*** Collected material Section Begins ***

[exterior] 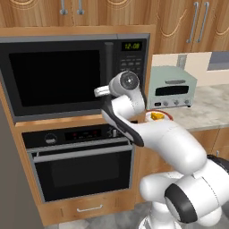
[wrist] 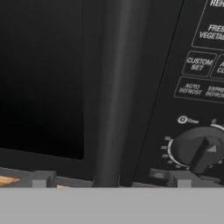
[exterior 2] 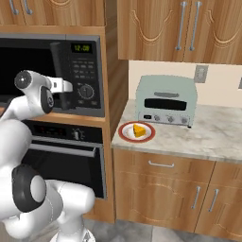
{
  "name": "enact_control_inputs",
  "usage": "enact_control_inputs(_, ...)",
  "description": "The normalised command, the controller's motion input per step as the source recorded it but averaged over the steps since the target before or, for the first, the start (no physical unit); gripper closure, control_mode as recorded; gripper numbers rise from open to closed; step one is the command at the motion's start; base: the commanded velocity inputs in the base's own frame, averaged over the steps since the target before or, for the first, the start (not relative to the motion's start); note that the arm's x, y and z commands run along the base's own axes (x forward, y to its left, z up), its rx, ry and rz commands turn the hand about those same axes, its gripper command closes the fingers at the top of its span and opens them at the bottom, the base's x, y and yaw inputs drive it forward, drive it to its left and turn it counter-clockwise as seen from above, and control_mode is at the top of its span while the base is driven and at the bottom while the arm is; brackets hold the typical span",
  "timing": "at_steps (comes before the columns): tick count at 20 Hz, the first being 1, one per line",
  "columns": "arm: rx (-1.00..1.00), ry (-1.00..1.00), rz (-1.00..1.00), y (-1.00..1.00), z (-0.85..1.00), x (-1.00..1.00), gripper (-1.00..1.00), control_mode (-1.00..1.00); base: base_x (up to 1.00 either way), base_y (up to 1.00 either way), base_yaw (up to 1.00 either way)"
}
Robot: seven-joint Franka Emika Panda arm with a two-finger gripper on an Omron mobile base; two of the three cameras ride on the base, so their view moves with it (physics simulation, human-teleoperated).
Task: Pick the cheese from the counter and place it in the microwave. Then turn on the microwave.
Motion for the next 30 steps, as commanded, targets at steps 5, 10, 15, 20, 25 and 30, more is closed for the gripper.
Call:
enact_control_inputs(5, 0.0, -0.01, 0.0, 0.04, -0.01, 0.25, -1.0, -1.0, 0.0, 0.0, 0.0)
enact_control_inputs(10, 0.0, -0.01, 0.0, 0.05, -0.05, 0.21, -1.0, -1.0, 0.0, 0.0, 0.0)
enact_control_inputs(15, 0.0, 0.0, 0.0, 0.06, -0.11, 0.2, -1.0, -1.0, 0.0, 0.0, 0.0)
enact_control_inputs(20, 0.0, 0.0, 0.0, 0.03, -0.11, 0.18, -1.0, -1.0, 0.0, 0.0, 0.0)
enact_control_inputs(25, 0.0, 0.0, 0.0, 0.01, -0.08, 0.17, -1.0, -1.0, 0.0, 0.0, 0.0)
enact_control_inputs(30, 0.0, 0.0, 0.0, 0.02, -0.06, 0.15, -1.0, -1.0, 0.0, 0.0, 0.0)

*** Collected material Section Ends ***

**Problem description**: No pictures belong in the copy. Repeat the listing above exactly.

**Result**:
[exterior] 
[wrist] 
[exterior 2] 
{
  "name": "enact_control_inputs",
  "usage": "enact_control_inputs(_, ...)",
  "description": "The normalised command, the controller's motion input per step as the source recorded it but averaged over the steps since the target before or, for the first, the start (no physical unit); gripper closure, control_mode as recorded; gripper numbers rise from open to closed; step one is the command at the motion's start; base: the commanded velocity inputs in the base's own frame, averaged over the steps since the target before or, for the first, the start (not relative to the motion's start); note that the arm's x, y and z commands run along the base's own axes (x forward, y to its left, z up), its rx, ry and rz commands turn the hand about those same axes, its gripper command closes the fingers at the top of its span and opens them at the bottom, the base's x, y and yaw inputs drive it forward, drive it to its left and turn it counter-clockwise as seen from above, and control_mode is at the top of its span while the base is driven and at the bottom while the arm is; brackets hold the typical span",
  "timing": "at_steps (comes before the columns): tick count at 20 Hz, the first being 1, one per line",
  "columns": "arm: rx (-1.00..1.00), ry (-1.00..1.00), rz (-1.00..1.00), y (-1.00..1.00), z (-0.85..1.00), x (-1.00..1.00), gripper (-1.00..1.00), control_mode (-1.00..1.00); base: base_x (up to 1.00 either way), base_y (up to 1.00 either way), base_yaw (up to 1.00 either way)"
}
Robot: seven-joint Franka Emika Panda arm with a two-finger gripper on an Omron mobile base; two of the three cameras ride on the base, so their view moves with it (physics simulation, human-teleoperated).
Task: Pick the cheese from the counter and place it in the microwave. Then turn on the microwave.
Motion for the next 30 steps, as commanded, targets at steps 5, 10, 15, 20, 25 and 30, more is closed for the gripper.
Call:
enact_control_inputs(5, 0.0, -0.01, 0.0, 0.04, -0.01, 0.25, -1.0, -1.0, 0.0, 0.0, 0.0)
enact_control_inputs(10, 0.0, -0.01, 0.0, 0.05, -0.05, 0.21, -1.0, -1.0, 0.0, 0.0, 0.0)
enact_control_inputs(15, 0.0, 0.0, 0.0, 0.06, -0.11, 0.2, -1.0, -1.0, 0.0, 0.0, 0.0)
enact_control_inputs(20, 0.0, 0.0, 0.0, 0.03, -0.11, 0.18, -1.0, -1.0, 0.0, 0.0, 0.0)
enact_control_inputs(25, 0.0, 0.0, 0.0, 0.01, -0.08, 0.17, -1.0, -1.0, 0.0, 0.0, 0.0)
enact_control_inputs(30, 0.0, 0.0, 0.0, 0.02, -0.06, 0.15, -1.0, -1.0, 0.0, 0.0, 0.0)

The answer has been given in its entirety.